Exercise prompt
Which lines run from the one containing "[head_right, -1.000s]" to the end of the listing below? Write them out exactly, both ends included, with nothing else.

Supplied material

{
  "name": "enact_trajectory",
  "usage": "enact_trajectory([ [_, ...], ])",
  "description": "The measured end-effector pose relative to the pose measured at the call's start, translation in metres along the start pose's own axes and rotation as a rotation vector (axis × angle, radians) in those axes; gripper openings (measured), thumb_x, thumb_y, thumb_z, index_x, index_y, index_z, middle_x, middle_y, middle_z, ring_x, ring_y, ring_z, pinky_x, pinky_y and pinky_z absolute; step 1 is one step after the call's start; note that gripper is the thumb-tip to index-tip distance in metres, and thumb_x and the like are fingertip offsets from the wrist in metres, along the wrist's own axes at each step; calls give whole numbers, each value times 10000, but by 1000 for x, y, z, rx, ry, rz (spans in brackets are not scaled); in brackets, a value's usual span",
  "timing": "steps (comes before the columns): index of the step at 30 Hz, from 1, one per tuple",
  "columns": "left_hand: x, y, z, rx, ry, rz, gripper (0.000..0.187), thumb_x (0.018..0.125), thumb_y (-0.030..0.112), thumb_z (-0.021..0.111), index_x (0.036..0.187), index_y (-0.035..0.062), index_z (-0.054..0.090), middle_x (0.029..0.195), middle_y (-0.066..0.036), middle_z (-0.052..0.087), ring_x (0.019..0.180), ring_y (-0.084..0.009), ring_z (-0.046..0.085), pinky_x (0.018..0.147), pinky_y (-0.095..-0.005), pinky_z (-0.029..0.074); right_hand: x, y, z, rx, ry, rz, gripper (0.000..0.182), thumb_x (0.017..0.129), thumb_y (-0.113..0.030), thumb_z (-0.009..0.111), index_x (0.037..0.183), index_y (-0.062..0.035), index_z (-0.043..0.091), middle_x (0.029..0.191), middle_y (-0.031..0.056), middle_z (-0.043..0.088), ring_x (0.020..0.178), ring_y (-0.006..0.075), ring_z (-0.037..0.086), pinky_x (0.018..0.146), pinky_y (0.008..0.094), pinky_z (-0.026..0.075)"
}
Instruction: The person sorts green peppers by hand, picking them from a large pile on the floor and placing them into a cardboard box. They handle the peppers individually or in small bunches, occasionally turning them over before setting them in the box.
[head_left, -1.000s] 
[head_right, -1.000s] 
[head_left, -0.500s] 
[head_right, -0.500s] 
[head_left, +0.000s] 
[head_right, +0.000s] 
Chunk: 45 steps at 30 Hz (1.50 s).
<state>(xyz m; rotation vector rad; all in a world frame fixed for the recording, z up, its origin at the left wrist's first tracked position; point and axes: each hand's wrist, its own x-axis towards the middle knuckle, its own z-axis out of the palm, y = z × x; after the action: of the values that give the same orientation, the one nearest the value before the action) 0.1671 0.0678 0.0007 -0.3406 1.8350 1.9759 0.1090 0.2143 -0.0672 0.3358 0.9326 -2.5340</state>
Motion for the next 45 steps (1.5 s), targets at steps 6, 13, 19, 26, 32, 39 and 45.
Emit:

Written answer
[head_right, -1.000s] 
[head_left, -0.500s] 
[head_right, -0.500s] 
[head_left, +0.000s] 
[head_right, +0.000s] 
Chunk: 45 steps at 30 Hz (1.50 s).
<state>(xyz m; rotation vector rad; all in a world frame fixed for the recording, z up, its origin at the left wrist's first tracked position; point and axes: each hand's wrist, its own x-axis towards the middle knuckle, its own z-axis out of the palm, y = z × x; after the action: of the values that give the same orientation, the one nearest the value before the action) 0.1671 0.0678 0.0007 -0.3406 1.8350 1.9759 0.1090 0.2143 -0.0672 0.3358 0.9326 -2.5340</state>
Motion for the next 45 steps (1.5 s), targets at steps 6, 13, 19, 26, 32, 39 and 45.
Emit:

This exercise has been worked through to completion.